• WORK INSTRUCTION
In full and without edits, write out the data that follows.

• Records excerpted from a collection
Content starts

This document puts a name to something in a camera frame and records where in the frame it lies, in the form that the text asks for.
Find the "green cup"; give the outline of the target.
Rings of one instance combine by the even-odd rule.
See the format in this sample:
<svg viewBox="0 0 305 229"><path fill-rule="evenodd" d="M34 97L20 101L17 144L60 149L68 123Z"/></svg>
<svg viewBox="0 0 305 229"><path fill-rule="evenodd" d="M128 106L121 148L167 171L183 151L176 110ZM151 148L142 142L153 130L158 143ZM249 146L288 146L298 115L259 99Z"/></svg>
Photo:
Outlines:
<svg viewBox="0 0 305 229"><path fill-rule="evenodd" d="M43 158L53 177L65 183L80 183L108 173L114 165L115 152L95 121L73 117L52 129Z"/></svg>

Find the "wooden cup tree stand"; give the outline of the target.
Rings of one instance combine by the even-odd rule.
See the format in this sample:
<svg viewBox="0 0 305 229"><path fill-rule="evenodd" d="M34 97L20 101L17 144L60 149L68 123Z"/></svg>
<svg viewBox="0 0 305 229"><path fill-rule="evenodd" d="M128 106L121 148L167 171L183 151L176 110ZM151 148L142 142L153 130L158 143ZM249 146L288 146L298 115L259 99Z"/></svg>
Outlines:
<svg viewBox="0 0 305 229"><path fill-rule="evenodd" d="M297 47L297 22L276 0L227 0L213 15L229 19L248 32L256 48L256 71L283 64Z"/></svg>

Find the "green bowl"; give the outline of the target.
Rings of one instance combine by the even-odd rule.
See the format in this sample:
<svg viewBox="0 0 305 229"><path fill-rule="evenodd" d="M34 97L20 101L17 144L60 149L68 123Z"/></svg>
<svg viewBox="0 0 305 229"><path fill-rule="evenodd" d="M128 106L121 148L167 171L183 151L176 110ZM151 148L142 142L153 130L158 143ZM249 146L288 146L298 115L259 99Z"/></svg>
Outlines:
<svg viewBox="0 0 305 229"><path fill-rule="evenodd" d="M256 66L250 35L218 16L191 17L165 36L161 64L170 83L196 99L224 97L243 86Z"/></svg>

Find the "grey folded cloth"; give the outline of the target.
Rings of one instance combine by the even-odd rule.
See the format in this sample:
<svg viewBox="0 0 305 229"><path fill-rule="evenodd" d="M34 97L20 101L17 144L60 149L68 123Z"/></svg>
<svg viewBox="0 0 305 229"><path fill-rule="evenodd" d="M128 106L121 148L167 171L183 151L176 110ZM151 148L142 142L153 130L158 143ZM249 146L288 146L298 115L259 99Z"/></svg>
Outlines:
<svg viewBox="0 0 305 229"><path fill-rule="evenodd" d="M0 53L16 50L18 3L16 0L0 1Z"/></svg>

Content ends

• REPLY
This document puts a name to something in a camera frame and records where in the frame it lies, in the form that the text asks for.
Find the "green cup"; give the outline of the target.
Rings of one instance combine by the even-odd rule.
See the format in this sample:
<svg viewBox="0 0 305 229"><path fill-rule="evenodd" d="M34 97L20 101L17 144L60 149L68 123Z"/></svg>
<svg viewBox="0 0 305 229"><path fill-rule="evenodd" d="M128 106L121 148L167 171L183 151L176 110ZM151 148L142 142L153 130L158 143ZM249 146L288 146L298 115L259 99Z"/></svg>
Photo:
Outlines:
<svg viewBox="0 0 305 229"><path fill-rule="evenodd" d="M43 158L53 177L65 183L80 183L108 173L114 165L115 152L95 121L73 117L52 129Z"/></svg>

Find the "wooden cup tree stand"; give the outline of the target.
Rings of one instance combine by the even-odd rule.
See the format in this sample:
<svg viewBox="0 0 305 229"><path fill-rule="evenodd" d="M34 97L20 101L17 144L60 149L68 123Z"/></svg>
<svg viewBox="0 0 305 229"><path fill-rule="evenodd" d="M128 106L121 148L167 171L183 151L176 110ZM151 148L142 142L153 130L158 143ZM249 146L288 146L298 115L259 99Z"/></svg>
Outlines:
<svg viewBox="0 0 305 229"><path fill-rule="evenodd" d="M297 47L297 22L276 0L227 0L213 15L229 19L248 32L256 48L256 71L283 64Z"/></svg>

Find the "green bowl"; give the outline of the target.
Rings of one instance combine by the even-odd rule.
See the format in this sample:
<svg viewBox="0 0 305 229"><path fill-rule="evenodd" d="M34 97L20 101L17 144L60 149L68 123Z"/></svg>
<svg viewBox="0 0 305 229"><path fill-rule="evenodd" d="M128 106L121 148L167 171L183 151L176 110ZM151 148L142 142L153 130L158 143ZM249 146L288 146L298 115L259 99Z"/></svg>
Outlines:
<svg viewBox="0 0 305 229"><path fill-rule="evenodd" d="M256 66L250 35L218 16L191 17L165 36L161 64L170 83L196 99L224 97L243 86Z"/></svg>

Find the "grey folded cloth"; give the outline of the target.
Rings of one instance combine by the even-odd rule.
See the format in this sample:
<svg viewBox="0 0 305 229"><path fill-rule="evenodd" d="M34 97L20 101L17 144L60 149L68 123Z"/></svg>
<svg viewBox="0 0 305 229"><path fill-rule="evenodd" d="M128 106L121 148L167 171L183 151L176 110ZM151 148L142 142L153 130L158 143ZM249 146L288 146L298 115L259 99Z"/></svg>
Outlines:
<svg viewBox="0 0 305 229"><path fill-rule="evenodd" d="M0 53L16 50L18 3L16 0L0 1Z"/></svg>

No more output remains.